I'm in favor of a religious institution called Marriage with all the legacy restrictions and social expectations.  Inclusive is Church jurisdiction on all legal matters pertaining to marriage.   Yes, capital punishment for adulterers would be fine.  Make marriage mean something, or don't have it at all.

If you want a State institution, fine.  Just call it something else.  

Basil Fawlty
Joined
Mar '11
Basil Fawlty

Mr. Bildo

Basil Fawlty: Is it not anti-libertarian to coerce those not party to a marriage contract (i.e., the unmarried) to contribute through extra taxes and other payments to the benefits provided to those who choose to enter into a marriage contract? · 1 minute ago

Of course it is. However, what libertarian supports disproportional taxes, payments and benefits to married couples, heterosexual or homosexual? · 1 minute ago

I'd have to say that any libertarian who wants to expand marriage eligibility to include single-sex couples is doing exactly that:  making the anti-libertarian aspects of contemporary marriage worse by adding to those eligible for it.

CandE
Joined
Jul '11
CandE

Mr. Bildo

Basil Fawlty: Is it not anti-libertarian to coerce those not party to a marriage contract (i.e., the unmarried) to contribute through extra taxes and other payments to the benefits provided to those who choose to enter into a marriage contract? · 1 minute ago

Of course it is. However, what libertarian supports disproportional taxes, payments and benefits to married couples, heterosexual or homosexual? · 2 minutes ago

If you can imagine a world (much less create one) in which there are no government or societal benefits given to married couples exclusively, then you can define marriage however you want.  Until then, in the real world married couples get benefits.

-E

Fred Cole
Joined
Nov '11
Fred Cole
Basil Fawlty: Is it not anti-libertarian to coerce those not party to a marriage contract (i.e., the unmarried) to contribute through extra taxes and other payments to the benefits provided to those who choose to enter into a marriage contract? · 22 minutes ago

Absolutely if the benefits are monetary.  I am 100% against coercive taxation.  And depending on the benefit we're talking about, I'm probably against that too.

Midget Faded Rattlesnake
Joined
Aug '10
Midget Faded Rattlesnake

Rachel Lu:

That's basically what Kant thought marriage was: a lifelong sex contract. Charming, no?

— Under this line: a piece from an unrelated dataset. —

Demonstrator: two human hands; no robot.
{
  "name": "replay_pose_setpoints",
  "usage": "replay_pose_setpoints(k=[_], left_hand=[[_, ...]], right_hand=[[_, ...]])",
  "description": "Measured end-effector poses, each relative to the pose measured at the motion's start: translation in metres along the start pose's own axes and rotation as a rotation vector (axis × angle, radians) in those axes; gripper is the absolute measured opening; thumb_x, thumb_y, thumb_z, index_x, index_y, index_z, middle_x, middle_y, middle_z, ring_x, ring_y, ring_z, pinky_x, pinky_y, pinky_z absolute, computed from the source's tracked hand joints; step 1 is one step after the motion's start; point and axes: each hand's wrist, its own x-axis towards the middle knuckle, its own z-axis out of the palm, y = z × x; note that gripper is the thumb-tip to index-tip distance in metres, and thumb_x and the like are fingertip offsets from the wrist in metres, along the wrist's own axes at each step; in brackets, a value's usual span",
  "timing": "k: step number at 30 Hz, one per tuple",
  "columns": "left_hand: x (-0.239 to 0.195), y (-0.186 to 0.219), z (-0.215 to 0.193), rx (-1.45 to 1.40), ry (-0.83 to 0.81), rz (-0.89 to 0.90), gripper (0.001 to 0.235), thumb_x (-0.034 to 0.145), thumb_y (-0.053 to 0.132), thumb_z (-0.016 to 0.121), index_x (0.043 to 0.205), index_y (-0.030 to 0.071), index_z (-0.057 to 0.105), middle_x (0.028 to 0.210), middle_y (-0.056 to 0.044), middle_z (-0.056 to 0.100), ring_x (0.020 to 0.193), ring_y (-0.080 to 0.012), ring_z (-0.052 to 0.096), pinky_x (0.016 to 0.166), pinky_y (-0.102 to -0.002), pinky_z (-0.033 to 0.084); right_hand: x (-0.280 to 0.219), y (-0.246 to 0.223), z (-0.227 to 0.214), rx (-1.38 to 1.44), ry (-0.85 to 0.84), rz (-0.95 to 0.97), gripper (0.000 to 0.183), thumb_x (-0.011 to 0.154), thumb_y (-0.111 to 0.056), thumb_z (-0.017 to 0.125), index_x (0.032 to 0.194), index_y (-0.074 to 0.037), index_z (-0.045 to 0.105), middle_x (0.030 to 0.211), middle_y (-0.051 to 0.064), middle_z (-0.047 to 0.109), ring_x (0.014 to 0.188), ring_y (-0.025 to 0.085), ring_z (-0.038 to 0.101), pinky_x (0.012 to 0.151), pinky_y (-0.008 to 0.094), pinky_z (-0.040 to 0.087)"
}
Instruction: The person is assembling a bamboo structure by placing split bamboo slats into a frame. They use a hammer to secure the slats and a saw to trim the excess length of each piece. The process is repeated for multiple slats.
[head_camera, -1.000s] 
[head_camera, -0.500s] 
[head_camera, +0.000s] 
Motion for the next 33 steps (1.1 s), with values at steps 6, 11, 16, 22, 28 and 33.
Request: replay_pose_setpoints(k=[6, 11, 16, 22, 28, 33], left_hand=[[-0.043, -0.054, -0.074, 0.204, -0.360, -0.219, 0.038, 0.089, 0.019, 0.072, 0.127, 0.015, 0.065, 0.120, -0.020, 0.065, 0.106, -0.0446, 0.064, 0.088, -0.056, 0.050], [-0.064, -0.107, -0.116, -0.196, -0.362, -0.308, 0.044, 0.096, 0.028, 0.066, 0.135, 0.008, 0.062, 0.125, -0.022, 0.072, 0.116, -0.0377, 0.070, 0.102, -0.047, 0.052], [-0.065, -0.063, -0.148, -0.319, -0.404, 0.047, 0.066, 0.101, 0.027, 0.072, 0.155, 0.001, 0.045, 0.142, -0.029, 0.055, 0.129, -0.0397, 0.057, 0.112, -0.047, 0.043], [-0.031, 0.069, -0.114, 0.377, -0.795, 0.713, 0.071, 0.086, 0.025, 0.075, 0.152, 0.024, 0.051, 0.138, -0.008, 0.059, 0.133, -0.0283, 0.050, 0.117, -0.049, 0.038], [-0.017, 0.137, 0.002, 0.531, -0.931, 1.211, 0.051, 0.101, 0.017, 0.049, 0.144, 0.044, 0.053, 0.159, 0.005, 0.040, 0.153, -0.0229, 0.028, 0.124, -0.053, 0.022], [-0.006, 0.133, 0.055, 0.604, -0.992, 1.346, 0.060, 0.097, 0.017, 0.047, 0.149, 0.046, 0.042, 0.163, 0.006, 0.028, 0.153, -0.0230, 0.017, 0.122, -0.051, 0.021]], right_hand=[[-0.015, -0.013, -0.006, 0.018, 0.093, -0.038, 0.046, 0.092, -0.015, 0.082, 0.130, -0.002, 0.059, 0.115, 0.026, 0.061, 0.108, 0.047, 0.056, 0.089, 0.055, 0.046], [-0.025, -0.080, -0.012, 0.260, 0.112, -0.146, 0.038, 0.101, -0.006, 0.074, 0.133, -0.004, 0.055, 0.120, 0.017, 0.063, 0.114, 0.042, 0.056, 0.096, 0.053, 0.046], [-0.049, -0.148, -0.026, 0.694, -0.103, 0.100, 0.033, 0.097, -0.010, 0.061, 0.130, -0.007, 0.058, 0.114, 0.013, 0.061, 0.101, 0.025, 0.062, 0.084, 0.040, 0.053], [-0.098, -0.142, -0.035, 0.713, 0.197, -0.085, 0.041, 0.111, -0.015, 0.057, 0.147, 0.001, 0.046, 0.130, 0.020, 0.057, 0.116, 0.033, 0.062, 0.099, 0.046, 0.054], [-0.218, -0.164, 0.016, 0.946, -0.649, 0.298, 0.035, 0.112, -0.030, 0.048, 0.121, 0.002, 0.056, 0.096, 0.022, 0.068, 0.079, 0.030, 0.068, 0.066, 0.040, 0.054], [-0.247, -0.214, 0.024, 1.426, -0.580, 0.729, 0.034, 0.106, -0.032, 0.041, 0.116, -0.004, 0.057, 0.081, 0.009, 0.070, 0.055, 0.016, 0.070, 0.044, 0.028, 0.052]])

But really it's hard to move beyond that if you want to stick to the contract view.

Really? In addition to sex, aren't married people obligated to care for each other and their resulting children?

For example, in Jewish marriage law, the spouses are obligated to provide each other with much more than sex, like care during illness and the privilege of eating at the same table.

It is, of course, possible to get prenups that stipulate that certain property will not be shared between the spouses, but prenups only exist to begin with because the default presumption is otherwise.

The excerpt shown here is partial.